In our opinion the trial justice did not lose sight of this fact or the fact that the union had the authority to enforce compliance by its members with their obligations to the company under the contract. Rather he found that no violations thereof were involved in these cases. As to the other contentions we think they are clearly without merit. The trial justice could scarcely have set aside the verdicts and granted defendants new trials for any of those reasons and yet be consistent with his rulings on the admission of evidence and the law which he gave to the jury in his charge. Exception 46 is overruled.

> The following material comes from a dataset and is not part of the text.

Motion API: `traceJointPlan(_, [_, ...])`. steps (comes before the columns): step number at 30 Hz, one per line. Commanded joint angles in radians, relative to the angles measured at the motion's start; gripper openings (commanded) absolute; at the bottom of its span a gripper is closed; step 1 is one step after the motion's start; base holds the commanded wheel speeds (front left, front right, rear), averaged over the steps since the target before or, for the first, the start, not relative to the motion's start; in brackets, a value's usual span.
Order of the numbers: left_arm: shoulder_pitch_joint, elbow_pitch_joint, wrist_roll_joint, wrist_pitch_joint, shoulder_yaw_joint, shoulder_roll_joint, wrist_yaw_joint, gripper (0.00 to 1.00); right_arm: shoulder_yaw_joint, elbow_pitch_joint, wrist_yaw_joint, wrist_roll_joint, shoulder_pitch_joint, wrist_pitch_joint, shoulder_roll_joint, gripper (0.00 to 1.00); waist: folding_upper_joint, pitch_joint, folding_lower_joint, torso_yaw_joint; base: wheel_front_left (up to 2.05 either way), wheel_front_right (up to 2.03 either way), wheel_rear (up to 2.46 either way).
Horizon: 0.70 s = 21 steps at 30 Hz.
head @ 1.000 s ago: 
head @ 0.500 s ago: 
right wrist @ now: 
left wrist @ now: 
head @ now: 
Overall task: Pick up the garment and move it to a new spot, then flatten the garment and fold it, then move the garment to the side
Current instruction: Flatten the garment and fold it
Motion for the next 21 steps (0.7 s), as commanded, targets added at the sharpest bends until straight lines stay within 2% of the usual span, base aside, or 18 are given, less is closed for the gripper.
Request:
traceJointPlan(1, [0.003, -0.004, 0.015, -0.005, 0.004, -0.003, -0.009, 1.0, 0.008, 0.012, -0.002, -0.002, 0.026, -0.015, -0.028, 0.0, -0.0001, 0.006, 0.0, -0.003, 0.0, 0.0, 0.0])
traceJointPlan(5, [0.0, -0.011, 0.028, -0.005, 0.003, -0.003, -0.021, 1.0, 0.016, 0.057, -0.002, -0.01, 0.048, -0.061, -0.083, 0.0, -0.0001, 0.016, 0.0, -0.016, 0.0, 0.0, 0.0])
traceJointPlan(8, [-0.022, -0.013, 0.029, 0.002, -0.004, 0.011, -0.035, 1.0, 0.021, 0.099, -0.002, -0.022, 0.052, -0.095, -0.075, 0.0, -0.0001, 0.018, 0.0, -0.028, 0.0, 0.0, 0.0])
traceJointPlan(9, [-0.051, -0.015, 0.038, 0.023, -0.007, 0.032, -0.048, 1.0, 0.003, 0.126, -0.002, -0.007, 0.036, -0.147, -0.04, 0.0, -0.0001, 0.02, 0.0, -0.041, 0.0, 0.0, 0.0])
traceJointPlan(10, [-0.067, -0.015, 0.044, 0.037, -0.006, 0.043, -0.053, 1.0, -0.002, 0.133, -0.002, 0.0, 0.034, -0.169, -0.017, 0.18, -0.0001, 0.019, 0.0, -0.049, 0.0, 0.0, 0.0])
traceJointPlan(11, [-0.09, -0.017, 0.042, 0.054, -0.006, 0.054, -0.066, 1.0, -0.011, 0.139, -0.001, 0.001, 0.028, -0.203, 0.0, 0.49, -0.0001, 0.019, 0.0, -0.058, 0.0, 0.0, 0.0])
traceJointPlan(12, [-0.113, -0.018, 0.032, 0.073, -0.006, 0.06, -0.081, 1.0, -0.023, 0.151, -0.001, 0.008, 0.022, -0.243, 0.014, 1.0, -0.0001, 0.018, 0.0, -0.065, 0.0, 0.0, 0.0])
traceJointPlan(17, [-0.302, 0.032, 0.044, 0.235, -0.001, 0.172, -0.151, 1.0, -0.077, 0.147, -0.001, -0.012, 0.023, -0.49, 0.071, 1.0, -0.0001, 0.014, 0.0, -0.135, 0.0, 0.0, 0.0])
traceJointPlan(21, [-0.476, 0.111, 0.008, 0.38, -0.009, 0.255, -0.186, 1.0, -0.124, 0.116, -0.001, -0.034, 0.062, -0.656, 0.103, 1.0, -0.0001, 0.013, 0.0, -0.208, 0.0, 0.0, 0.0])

Under point III defendants argue that exception 47 to the granting of plaintiffs' motions for new trials should be sustained because the evidence does not warrant an increase in the damages, because *668 the additurs are arbitrary in amount and because the granting of them is an invasion of the province of the jury. The last contention is clearly without merit as the statute expressly obligates the superior court to permit a defendant to consent to an additur before granting a plaintiff a new trial on the ground of inadequacy of the damages awarded by the jury. Public laws 1940, chapter 946, section 1. And of course the power of the superior court to grant a new trial solely on damages has always been recognized. Clark v. New York, New Haven & Hartford R.R., Co., 33 R.I. 83, 80 A. 406, Ann.Cas.1913B, 356; Sullivan v. White & Son, Inc., 36 R.I. 488, 90 A. 738; Sayegh v. Davis, 46 R.I. 375, 128 A. 573; Riley v. Tsagarakis, 53 R.I. 261, 165 A. 780; Loughran v. McKenna, 60 R.I. 453, 199 A. 302.

The only question is whether the evidence justifies any increase in the verdicts and if so whether it reasonably supports the additurs fixed by the trial justice. From our examination of the transcript we are satisfied that the jury's award of the same amount of damages to each plaintiff is incorrect and we are also of the opinion that the trial justice did not err in finding that such award was inadequate in each case. What each additur should be is not a matter of mere arithmetical computation. And, therefore, whether the amount fixed by the trial justice exceeded what is reasonably warranted by the evidence cannot be precisely computed by finding the total number of weeks of employment lost by the plaintiffs and multiplying it by the amount of the average weekly wage or by the weekly rate of wages enjoyed by the plaintiffs just before their unlawful discharge.

Besides that element of damages there was also to be considered the element of mental suffering caused by the shame and embarrassment which resulted from plaintiffs' discharge. Taking that element into consideration along with the element of actual pecuniary loss the trial justice has fixed an amount which we cannot say is clearly wrong. In considering the pecuniary loss it was proper for him to base each plaintiff's loss of wages on the weekly rate of wages just before her discharge and not on the average weekly wages which she actually earned in the year next preceding her discharge, as defendants now contend. Exception 47 is overruled.

All of the defendants' exceptions are overruled, and each case is remitted to the superior court for a new trial on damages only unless defendants shall within the period to be fixed by that court consent to the additur heretofore awarded by the trial justice.